Return the run of lines below that opens with the line containing "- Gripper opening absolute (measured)" and closes with the line containing "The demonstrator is", keeping each one exact.
===
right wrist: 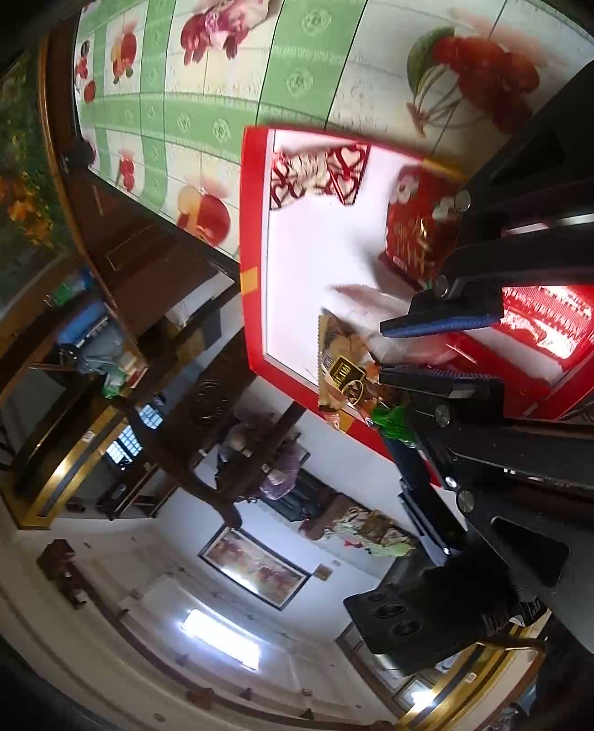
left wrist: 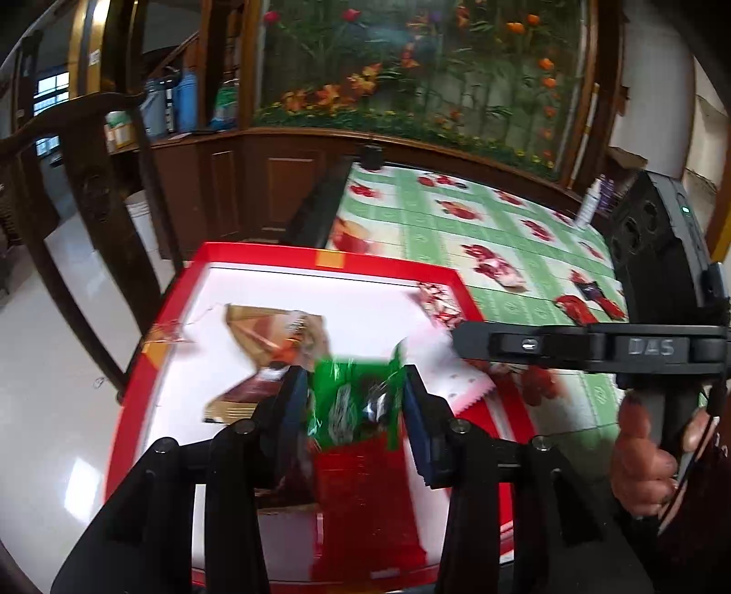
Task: Organize snacks
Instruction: 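Carry both packets into the tray and open both grippers, then grasp the dark red packet with left while right grasps the red-white flower packet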
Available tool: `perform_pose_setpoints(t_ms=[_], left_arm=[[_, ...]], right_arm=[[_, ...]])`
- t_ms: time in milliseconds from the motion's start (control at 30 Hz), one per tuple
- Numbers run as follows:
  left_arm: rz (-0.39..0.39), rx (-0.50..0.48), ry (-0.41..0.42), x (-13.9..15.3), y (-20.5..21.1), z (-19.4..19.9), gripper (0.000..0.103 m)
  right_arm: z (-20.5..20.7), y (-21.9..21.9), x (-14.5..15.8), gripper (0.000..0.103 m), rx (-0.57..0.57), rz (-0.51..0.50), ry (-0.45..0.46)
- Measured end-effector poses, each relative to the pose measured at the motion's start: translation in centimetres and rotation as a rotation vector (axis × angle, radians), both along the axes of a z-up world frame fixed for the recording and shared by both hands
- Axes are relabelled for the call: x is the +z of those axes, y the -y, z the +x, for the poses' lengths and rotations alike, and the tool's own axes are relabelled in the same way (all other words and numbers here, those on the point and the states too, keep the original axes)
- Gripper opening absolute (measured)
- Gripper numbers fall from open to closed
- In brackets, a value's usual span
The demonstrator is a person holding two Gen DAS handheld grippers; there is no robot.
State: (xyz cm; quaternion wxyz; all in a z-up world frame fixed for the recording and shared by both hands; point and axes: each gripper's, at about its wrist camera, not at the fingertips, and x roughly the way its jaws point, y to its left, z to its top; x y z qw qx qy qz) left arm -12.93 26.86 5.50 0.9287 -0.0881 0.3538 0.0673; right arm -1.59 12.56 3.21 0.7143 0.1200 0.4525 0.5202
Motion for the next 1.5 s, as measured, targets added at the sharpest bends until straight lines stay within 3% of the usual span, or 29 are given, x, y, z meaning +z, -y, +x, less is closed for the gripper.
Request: perform_pose_setpoints(t_ms=[167, 333, 400, 500, 633, 833, 967, 1167, 1500], left_arm=[[-0.005, 0.004, -0.007, 0.1, 0.5, 0.3, 0.053], [0.010, -0.056, -0.024, 0.7, 3.0, 1.1, 0.059], [0.022, -0.085, -0.030, 1.1, 4.5, 1.7, 0.075], [0.037, -0.135, -0.035, 1.9, 7.1, 3.1, 0.076], [0.058, -0.212, -0.047, 3.0, 11.6, 6.0, 0.075], [0.073, -0.292, -0.095, 2.7, 19.3, 11.7, 0.075], [0.095, -0.260, -0.130, 1.5, 22.5, 15.5, 0.075], [0.104, -0.160, -0.181, -0.5, 25.0, 21.7, 0.075], [0.170, -0.159, -0.253, -4.5, 28.3, 25.1, 0.075]], right_arm=[[1.1, 3.0, 0.5, 0.046, -0.080, 0.002, 0.044], [3.3, 9.6, 1.1, 0.049, -0.223, -0.045, 0.096], [4.5, 13.6, 1.3, 0.055, -0.312, -0.071, 0.127], [6.6, 20.6, 1.2, 0.059, -0.484, -0.099, 0.156], [9.3, 29.5, 0.6, 0.061, -0.695, -0.112, 0.104], [12.5, 36.9, -1.0, 0.063, -0.835, -0.106, 0.010], [13.6, 38.5, -1.3, 0.061, -0.884, -0.113, 0.012], [14.8, 37.4, -2.0, 0.058, -0.853, -0.229, 0.031], [14.8, 37.0, -2.4, 0.060, -0.858, -0.258, 0.000]])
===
- [FINISHED EXERCISE]:
- Gripper opening absolute (measured)
- Gripper numbers fall from open to closed
- In brackets, a value's usual span
The demonstrator is a person holding two Gen DAS handheld grippers; there is no robot.

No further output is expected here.